▸ **Task item**:
How many lines in the records below hold the string "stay"? Answer with the number alone.

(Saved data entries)
----------------

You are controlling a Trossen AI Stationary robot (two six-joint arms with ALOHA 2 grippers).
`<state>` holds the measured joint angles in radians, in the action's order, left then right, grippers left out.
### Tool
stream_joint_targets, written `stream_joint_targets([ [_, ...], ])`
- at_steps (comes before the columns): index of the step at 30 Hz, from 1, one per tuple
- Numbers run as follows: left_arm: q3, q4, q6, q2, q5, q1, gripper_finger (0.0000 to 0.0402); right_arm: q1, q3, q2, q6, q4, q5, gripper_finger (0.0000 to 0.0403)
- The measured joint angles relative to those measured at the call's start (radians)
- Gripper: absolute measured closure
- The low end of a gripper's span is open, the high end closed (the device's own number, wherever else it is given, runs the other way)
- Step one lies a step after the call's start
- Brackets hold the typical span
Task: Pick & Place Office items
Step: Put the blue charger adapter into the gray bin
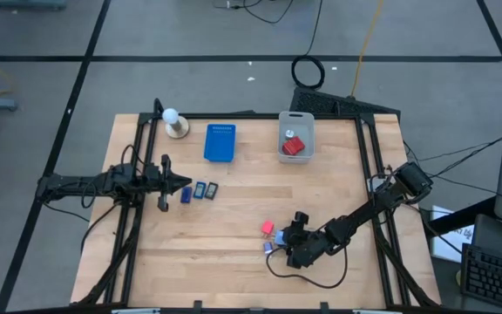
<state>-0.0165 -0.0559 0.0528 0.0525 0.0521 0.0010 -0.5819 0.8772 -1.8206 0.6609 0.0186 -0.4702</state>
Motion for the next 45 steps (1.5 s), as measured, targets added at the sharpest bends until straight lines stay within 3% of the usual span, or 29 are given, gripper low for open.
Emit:
stream_joint_targets([
  [25, 0.000, 0.000, 0.000, 0.000, 0.000, 0.000, 0.0380, 0.000, 0.000, 0.000, -0.028, 0.001, 0.003, 0.0182],
  [45, 0.000, 0.000, 0.000, 0.000, 0.000, 0.000, 0.0380, -0.032, -0.002, 0.079, -0.095, -0.007, 0.024, 0.0189],
])
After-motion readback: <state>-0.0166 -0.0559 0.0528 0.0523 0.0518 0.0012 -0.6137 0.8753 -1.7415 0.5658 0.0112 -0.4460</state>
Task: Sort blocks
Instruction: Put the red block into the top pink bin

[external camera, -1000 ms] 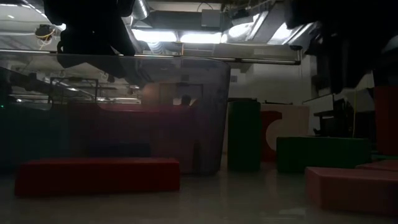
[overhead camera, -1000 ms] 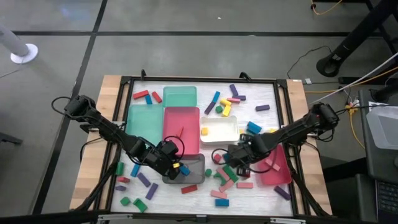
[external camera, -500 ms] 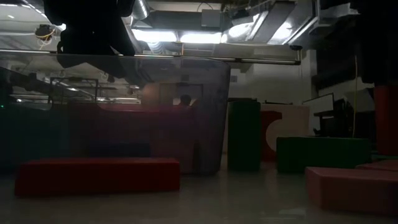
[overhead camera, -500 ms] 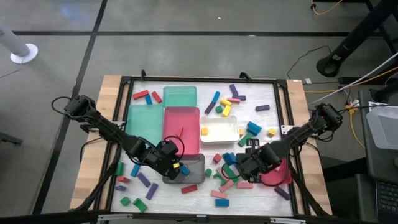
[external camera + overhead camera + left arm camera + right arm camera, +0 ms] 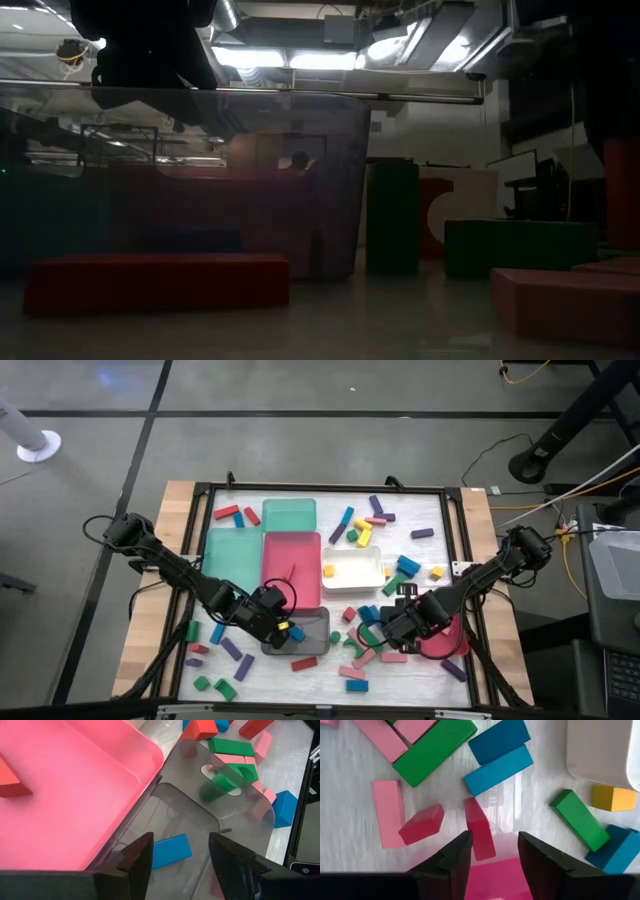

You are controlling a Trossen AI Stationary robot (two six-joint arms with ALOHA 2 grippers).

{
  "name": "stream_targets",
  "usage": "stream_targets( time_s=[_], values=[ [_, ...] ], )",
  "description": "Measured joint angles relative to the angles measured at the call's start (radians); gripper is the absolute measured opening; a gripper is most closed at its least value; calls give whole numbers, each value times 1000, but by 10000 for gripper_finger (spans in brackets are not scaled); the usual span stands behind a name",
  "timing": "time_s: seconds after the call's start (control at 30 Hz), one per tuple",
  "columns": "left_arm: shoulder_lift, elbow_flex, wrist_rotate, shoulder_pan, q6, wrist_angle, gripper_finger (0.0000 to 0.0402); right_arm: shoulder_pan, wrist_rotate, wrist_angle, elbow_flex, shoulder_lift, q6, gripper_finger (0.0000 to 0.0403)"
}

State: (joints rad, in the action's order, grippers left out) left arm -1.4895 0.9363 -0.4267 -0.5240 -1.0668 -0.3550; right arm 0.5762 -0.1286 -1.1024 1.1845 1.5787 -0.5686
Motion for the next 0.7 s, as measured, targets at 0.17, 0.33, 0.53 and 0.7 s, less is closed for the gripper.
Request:
stream_targets(
  time_s=[0.17, 0.33, 0.53, 0.7],
  values=[
    [0, 0, 0, 0, 0, 0, 180, 0, 9, 9, -9, 4, 0, 166],
    [0, 0, 0, 0, 0, 0, 180, 0, 8, 10, -8, 3, 0, 166],
    [0, 0, 0, 0, 0, 0, 180, -1, 9, 54, -45, 3, 1, 166],
    [0, 0, 0, 0, 0, 0, 180, -1, 6, 99, -87, 3, 1, 159]
  ],
)
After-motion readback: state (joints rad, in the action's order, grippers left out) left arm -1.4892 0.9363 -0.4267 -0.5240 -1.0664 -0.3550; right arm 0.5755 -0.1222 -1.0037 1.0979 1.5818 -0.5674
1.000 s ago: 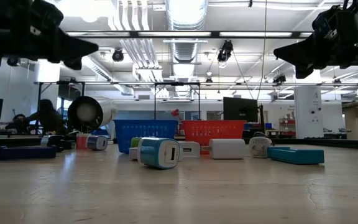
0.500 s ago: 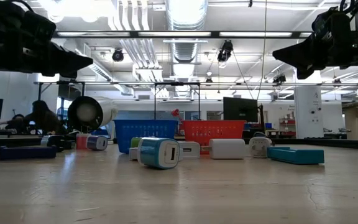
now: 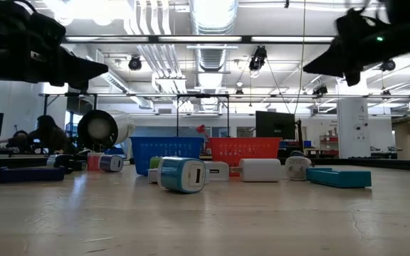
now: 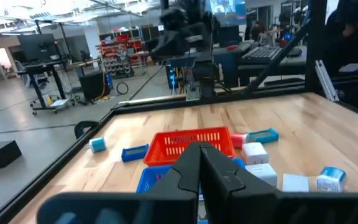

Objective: Pick & Place Office items
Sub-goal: Put the blue charger adapter into the red bin

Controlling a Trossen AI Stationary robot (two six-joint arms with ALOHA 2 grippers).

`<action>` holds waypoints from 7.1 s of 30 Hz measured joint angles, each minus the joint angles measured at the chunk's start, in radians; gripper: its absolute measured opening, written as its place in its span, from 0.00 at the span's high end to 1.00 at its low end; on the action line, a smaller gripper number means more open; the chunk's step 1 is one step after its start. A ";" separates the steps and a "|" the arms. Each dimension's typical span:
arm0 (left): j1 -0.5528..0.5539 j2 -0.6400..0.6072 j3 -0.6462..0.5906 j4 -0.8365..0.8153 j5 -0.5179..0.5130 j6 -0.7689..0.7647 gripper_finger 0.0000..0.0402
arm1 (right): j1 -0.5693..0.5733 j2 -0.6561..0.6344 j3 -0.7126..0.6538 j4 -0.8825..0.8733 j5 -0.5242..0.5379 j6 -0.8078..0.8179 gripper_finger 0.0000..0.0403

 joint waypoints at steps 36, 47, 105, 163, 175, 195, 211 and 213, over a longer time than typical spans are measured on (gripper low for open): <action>0.000 0.014 0.000 -0.148 -0.047 -0.036 0.97 | -0.489 1.416 1.285 -0.999 -0.332 -0.050 0.41; 0.000 0.014 0.000 -0.161 -0.047 -0.052 0.97 | -0.543 1.524 1.303 -1.048 -0.333 0.032 0.34; 0.000 0.014 0.000 -0.164 -0.019 -0.140 0.98 | -0.332 0.393 0.471 -0.107 -0.755 -0.259 0.70; 0.000 0.117 0.000 -0.130 -0.178 -0.154 0.97 | -0.322 -0.099 -0.257 0.483 -0.605 -0.122 0.70; 0.000 0.116 0.000 -0.089 -0.181 -0.124 0.97 | 0.069 0.214 0.059 0.343 -0.436 -0.242 0.70; 0.000 0.116 0.000 -0.070 -0.181 -0.117 0.97 | 0.143 1.025 0.722 -0.329 -0.171 -0.322 0.70; -0.001 0.116 0.000 -0.071 -0.181 -0.117 0.97 | 0.134 1.265 0.897 -0.575 -0.178 -0.361 0.68; -0.001 0.116 0.000 -0.071 -0.181 -0.117 0.97 | 0.128 1.263 0.889 -0.575 -0.175 -0.353 0.66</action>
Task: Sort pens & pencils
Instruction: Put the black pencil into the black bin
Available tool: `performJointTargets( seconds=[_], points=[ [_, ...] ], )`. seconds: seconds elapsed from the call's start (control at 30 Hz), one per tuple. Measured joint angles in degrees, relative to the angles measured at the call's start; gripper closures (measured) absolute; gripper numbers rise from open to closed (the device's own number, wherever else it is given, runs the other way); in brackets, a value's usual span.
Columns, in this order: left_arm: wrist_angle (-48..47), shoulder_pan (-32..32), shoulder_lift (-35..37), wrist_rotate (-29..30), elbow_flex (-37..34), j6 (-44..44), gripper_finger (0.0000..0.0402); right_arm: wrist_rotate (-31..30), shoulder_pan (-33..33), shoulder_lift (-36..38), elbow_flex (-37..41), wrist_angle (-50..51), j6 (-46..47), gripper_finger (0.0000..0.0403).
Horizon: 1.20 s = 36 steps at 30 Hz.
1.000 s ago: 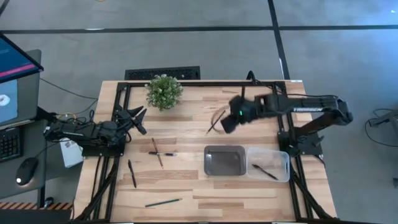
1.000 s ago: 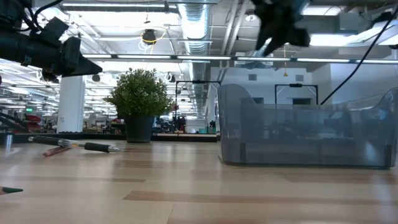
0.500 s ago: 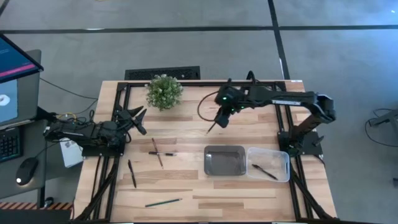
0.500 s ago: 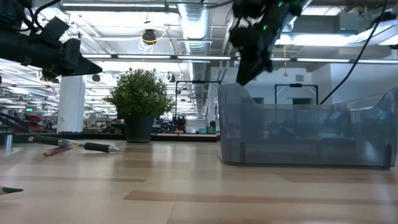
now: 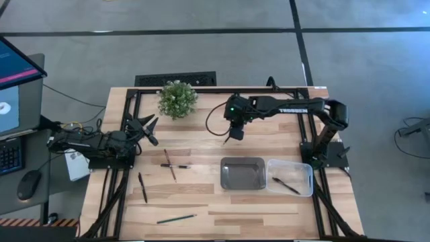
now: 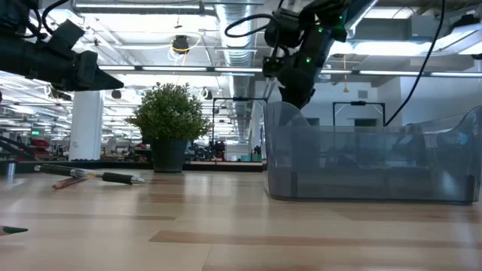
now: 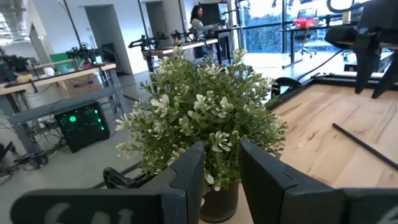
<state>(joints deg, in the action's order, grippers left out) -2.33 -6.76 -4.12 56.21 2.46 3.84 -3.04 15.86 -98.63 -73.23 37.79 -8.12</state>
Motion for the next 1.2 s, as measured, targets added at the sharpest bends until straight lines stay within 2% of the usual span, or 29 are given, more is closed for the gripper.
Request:
performJointTargets(
  seconds=[0.17, 0.4, 0.5, 0.73, 0.87, 1.03, 1.2],
  points=[
    [0.0, 0.0, 0.0, 0.0, 0.0, 0.0, 0.031, 0.0, 0.0, 0.5, 0.0, 0.5, -1.7, 0.0248],
    [0.0, 0.0, 0.0, 0.0, 0.0, 2.9, 0.031, 0.0, 0.0, 0.4, 0.0, 0.5, -2.9, 0.017],
    [0.0, 0.0, 0.0, 0.0, 0.0, 4.4, 0.031, 0.0, -0.1, 0.4, 0.0, 0.5, -2.9, 0.0153],
    [0.0, 0.0, 0.0, 0.0, 0.0, 6.2, 0.031, 0.0, -0.9, 0.4, 0.0, 0.4, -7.0, 0.0148],
    [0.0, 0.0, 0.0, 0.1, 0.0, 7.0, 0.031, 0.0, -0.7, 0.3, 0.0, -5.6, -1.3, 0.0148],
    [0.0, 0.0, 0.0, 0.1, 0.0, 7.6, 0.031, 0.0, 0.2, 0.3, 0.0, -2.7, -10.7, 0.0148],
    [0.0, 0.0, 0.0, 0.1, 0.0, 7.6, 0.031, 0.2, 2.8, -0.7, 0.0, 0.2, -11.3, 0.0148]
  ],
)
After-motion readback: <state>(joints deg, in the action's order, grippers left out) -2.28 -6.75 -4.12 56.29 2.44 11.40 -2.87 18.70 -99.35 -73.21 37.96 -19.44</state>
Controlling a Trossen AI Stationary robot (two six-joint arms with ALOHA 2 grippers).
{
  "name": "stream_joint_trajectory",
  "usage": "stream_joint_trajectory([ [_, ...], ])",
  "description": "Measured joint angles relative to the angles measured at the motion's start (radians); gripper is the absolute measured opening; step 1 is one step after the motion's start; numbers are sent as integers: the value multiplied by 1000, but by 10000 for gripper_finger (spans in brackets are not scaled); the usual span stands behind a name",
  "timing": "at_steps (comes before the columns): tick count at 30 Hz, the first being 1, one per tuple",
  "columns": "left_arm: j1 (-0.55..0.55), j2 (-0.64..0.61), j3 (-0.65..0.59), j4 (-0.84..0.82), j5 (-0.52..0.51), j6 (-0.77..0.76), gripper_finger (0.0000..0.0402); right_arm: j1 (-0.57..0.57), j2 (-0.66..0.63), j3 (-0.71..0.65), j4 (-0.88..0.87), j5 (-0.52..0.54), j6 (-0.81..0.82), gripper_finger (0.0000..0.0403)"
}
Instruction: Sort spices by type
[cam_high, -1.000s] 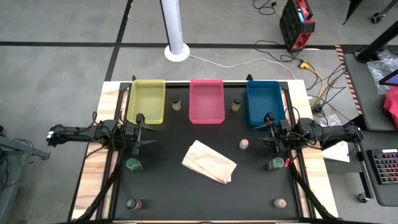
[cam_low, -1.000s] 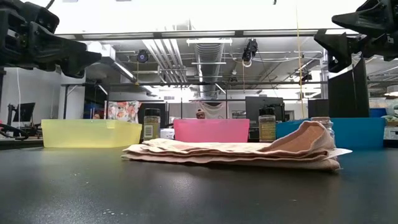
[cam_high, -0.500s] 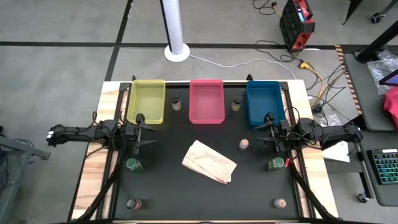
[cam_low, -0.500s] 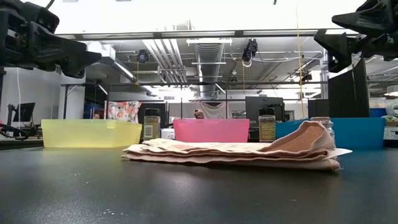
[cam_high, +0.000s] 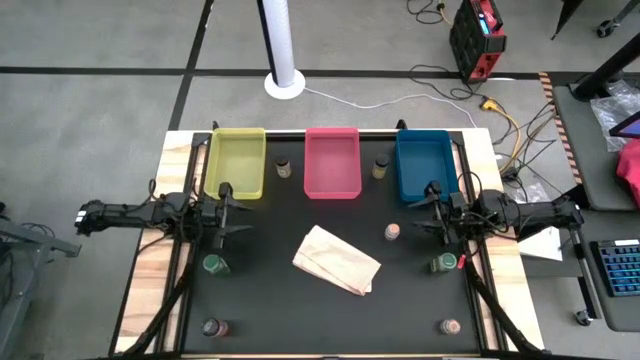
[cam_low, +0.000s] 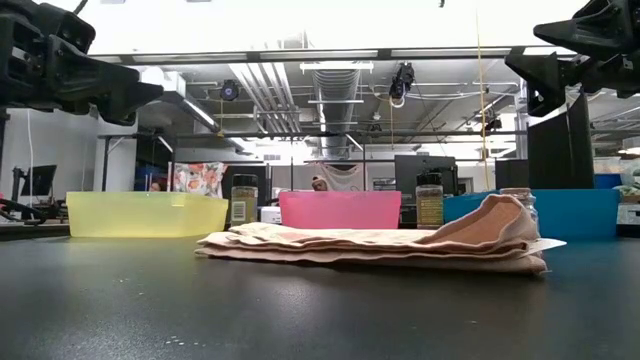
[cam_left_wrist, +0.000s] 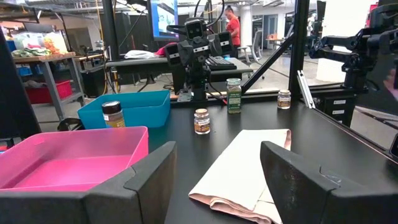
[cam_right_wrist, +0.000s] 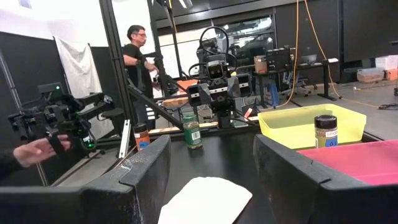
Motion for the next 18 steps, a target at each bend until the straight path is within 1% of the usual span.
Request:
stream_joint_trajectory([
  [3, 0, 1, 0, 50, 0, -18, 217, 0, 0, 0, 0, 0, 0, 219],
  [4, -1, 1, 0, 94, 0, -62, 217, 0, 0, 0, 0, 0, 0, 219],
  [7, 0, 0, 0, 238, 0, -276, 217, 0, 0, 0, 0, 0, 0, 219],
  [8, 0, 0, 0, 284, -1, -314, 217, 0, 0, 0, 0, 0, 0, 219],
  [10, 1, 0, 0, 376, -1, -328, 217, 0, 0, 0, 5, 0, 0, 219],
  [12, 1, 0, 0, 433, -1, -306, 217, 0, 0, 0, 30, 0, 0, 219],
  [18, 1, 0, 0, 498, -1, -290, 217, 0, 0, 0, 59, 0, -1, 219],
])
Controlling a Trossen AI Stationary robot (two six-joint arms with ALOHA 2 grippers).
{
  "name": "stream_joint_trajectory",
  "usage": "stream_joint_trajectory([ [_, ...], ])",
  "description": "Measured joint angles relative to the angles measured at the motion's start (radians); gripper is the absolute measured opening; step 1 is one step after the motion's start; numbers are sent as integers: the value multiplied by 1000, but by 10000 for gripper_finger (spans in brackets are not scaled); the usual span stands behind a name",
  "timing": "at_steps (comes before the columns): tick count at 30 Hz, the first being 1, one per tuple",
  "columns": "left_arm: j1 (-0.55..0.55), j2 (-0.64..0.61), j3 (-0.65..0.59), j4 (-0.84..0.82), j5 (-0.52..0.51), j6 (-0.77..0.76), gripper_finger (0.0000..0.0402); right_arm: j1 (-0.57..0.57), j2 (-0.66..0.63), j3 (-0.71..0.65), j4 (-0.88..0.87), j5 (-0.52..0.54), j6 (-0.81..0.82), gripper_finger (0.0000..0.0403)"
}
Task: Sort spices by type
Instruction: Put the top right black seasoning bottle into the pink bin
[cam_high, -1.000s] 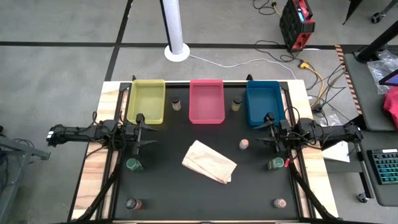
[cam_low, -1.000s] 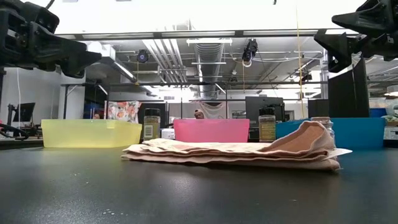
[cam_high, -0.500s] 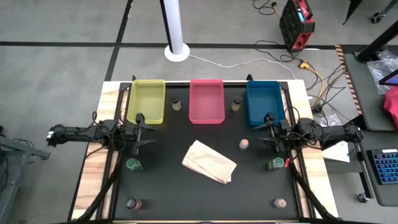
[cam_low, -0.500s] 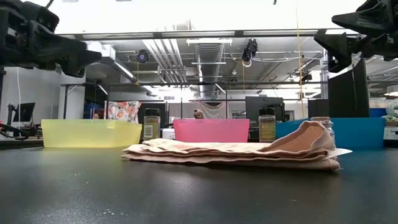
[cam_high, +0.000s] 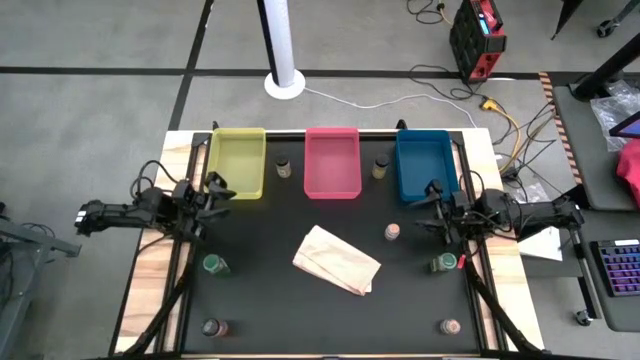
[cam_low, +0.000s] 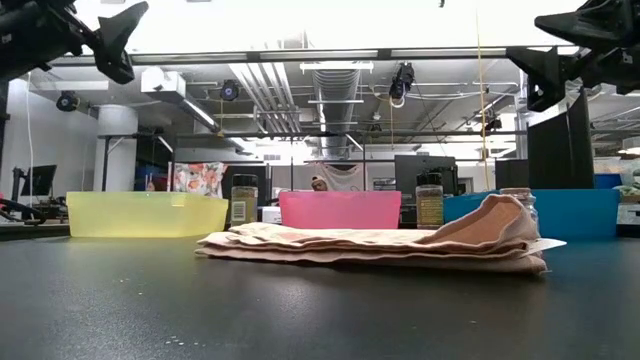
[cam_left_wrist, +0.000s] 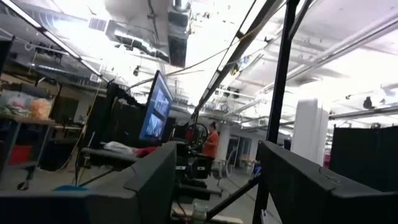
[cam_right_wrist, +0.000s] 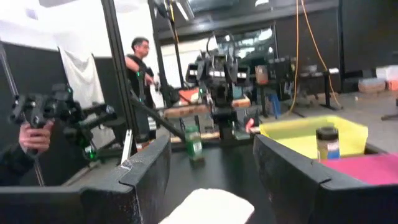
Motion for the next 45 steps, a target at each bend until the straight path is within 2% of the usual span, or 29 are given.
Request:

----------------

▸ **Written reply**:
2